**WORK INSTRUCTIONS**
Repeat the entries word for word. Leave nothing out.

(Records from a dataset)
————

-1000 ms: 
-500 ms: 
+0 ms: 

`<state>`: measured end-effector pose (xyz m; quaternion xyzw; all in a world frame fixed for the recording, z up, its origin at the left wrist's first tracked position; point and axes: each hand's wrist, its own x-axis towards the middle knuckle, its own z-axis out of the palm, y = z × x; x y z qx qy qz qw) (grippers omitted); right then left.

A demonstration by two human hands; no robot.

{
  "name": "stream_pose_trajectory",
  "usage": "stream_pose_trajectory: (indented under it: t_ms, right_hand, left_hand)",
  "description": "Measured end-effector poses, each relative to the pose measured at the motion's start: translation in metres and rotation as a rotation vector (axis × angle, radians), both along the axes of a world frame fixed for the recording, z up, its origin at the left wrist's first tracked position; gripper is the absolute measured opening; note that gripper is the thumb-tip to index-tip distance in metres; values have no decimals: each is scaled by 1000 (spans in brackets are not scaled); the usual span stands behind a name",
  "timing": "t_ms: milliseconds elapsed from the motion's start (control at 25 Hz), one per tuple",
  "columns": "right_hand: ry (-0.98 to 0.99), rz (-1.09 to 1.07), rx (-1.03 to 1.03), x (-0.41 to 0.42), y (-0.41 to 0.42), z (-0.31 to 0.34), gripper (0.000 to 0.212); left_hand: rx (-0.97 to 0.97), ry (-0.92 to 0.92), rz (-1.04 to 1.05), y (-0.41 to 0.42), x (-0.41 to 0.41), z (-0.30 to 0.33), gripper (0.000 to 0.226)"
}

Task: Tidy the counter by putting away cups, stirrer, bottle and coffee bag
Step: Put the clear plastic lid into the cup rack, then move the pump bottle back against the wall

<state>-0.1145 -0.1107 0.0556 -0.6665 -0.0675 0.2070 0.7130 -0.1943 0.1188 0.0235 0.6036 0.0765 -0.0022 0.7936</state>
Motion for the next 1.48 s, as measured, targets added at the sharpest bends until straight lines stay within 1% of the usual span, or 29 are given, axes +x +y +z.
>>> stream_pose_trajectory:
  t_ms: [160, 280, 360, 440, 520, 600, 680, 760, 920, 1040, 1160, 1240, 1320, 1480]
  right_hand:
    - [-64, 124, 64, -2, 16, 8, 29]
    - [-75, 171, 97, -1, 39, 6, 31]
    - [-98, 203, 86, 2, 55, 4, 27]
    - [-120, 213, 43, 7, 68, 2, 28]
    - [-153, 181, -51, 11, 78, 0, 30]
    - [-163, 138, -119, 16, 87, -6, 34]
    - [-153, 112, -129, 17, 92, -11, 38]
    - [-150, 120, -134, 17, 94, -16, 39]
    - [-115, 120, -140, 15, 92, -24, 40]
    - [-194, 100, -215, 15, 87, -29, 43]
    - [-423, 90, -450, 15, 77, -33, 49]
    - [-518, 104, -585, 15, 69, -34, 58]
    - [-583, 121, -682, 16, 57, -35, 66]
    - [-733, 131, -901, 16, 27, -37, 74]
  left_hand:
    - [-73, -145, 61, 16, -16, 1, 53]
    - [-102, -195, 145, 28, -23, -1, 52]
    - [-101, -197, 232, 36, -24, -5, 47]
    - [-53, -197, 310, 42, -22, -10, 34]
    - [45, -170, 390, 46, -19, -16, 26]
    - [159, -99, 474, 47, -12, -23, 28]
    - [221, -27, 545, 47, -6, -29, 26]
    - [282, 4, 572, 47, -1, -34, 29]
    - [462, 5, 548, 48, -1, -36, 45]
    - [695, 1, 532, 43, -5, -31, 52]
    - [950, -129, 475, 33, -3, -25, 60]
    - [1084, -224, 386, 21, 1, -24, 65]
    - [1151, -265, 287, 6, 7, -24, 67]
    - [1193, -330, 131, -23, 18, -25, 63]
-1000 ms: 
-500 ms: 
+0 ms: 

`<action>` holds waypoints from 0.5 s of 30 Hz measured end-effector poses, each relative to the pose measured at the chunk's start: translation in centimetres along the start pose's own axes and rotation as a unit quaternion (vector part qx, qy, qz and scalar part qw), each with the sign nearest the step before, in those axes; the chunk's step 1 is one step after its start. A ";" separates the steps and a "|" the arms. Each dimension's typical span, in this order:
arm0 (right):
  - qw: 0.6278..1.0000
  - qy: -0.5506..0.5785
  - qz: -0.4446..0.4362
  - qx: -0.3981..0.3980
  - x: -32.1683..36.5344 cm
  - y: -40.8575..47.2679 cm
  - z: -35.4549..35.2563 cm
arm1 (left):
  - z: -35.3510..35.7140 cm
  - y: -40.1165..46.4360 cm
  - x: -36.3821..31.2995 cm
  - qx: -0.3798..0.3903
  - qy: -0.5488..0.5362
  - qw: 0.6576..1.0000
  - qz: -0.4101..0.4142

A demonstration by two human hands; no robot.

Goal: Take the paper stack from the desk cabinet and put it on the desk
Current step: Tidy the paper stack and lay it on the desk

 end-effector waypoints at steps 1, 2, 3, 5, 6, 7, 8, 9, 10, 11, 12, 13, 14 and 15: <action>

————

**ANSWER TO THE PROBLEM**
-1000 ms: 
-500 ms: 
+0 ms: 

`<state>`: measured end-effector pose (xyz m; quaternion xyzw; all in a world frame fixed for the recording, z up, its origin at the left wrist's first tracked position; point and axes: each hand's wrist, its own x-axis towards the middle knuckle, its own z-axis out of the palm, y = z × x; x y z qx qy qz qw) (grippers omitted); right then left.

A demonstration by two human hands; no robot.

{
  "name": "stream_pose_trajectory",
  "usage": "stream_pose_trajectory: (indented under it: t_ms, right_hand, left_hand)",
  "description": "Measured end-effector poses, each relative to the pose measured at the motion's start: translation in metres and rotation as a rotation vector (axis × angle, radians), both along the axes of a world frame fixed for the recording, z up, its origin at the left wrist's first tracked position; gripper is the absolute measured opening; note that gripper is the thumb-tip to index-tip distance in metres; values have no decimals: each is scaled by 1000 (spans in brackets are not scaled); the usual span stands behind a name",
  "timing": "t_ms: milliseconds elapsed from the motion's start (control at 25 Hz), one per tuple",
  "columns": "right_hand: ry (-0.98 to 0.99), rz (-1.09 to 1.07), rx (-1.03 to 1.03), x (-0.41 to 0.42), y (-0.41 to 0.42), z (-0.31 to 0.34), gripper (0.000 to 0.212); left_hand: rx (-0.97 to 0.97), ry (-0.92 to 0.92), rz (-1.04 to 1.05), y (-0.41 to 0.42), x (-0.41 to 0.41), z (-0.30 to 0.33), gripper (0.000 to 0.226)"
}

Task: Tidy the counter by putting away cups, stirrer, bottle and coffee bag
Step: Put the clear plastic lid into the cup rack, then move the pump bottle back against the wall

<state>-0.1145 -0.1107 0.0556 -0.6665 -0.0675 0.2070 0.7130 -0.1943 0.1188 0.0235 0.6036 0.0765 -0.0022 0.7936</state>
Motion for the next 1.48 s, as measured, targets added at the sharpest bends until straight lines stay within 1% of the usual span, or 29 are given, axes +x +y +z.
>>> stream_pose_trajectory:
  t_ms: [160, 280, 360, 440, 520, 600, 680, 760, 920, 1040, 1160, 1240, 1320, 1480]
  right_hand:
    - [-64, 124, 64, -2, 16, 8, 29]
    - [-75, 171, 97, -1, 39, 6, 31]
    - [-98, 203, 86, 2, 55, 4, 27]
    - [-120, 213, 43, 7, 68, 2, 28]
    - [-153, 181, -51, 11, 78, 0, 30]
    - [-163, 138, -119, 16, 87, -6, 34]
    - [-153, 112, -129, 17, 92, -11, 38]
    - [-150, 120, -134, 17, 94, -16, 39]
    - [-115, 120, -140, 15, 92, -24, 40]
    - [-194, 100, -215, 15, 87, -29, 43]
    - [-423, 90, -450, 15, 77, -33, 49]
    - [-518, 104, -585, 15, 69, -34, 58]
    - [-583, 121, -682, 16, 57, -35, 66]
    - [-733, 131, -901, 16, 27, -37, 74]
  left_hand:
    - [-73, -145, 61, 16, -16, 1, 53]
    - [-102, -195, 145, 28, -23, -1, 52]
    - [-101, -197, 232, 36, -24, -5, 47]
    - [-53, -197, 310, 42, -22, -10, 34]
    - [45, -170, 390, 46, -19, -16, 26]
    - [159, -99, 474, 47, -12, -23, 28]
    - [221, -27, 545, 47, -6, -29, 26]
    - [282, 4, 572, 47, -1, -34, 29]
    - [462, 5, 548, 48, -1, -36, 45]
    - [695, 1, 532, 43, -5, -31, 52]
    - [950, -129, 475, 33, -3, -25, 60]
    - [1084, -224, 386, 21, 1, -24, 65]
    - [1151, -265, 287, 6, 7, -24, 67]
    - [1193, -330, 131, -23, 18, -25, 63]
-1000 ms: 
-500 ms: 
+0 ms: 

`<action>` holds waypoints from 0.5 s of 30 Hz measured end-effector poses, each relative to the pose measured at the chunk's start: translation in centimetres along the start pose's own axes and rotation as a unit quaternion (vector part qx, qy, qz and scalar part qw), each with the sign nearest the step before, in those axes; the chunk's step 1 is one step after its start. A ";" separates the steps and a "|" the arms. Each dimension's typical span, in this order:
arm0 (right):
  - qw: 0.6278..1.0000
  - qy: -0.5506..0.5785
  - qz: -0.4446..0.4362
  - qx: -0.3981..0.3980
  - x: -32.1683..36.5344 cm
  - y: -40.8575..47.2679 cm
  - z: -35.4549..35.2563 cm
arm1 (left):
  - z: -35.3510..35.7140 cm
  - y: -40.1165..46.4360 cm
  - x: -36.3821..31.2995 cm
  - qx: -0.3798..0.3903
  - qy: -0.5488..0.5362
  - qw: 0.6576..1.0000
  - qz: -0.4101..0.4142

A demonstration by two human hands; no robot.

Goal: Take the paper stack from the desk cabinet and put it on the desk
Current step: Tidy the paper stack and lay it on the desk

 end-effector waypoints at steps 1, 2, 3, 5, 6, 7, 8, 9, 10, 11, 12, 13, 14 and 15: <action>

There is no more output to give.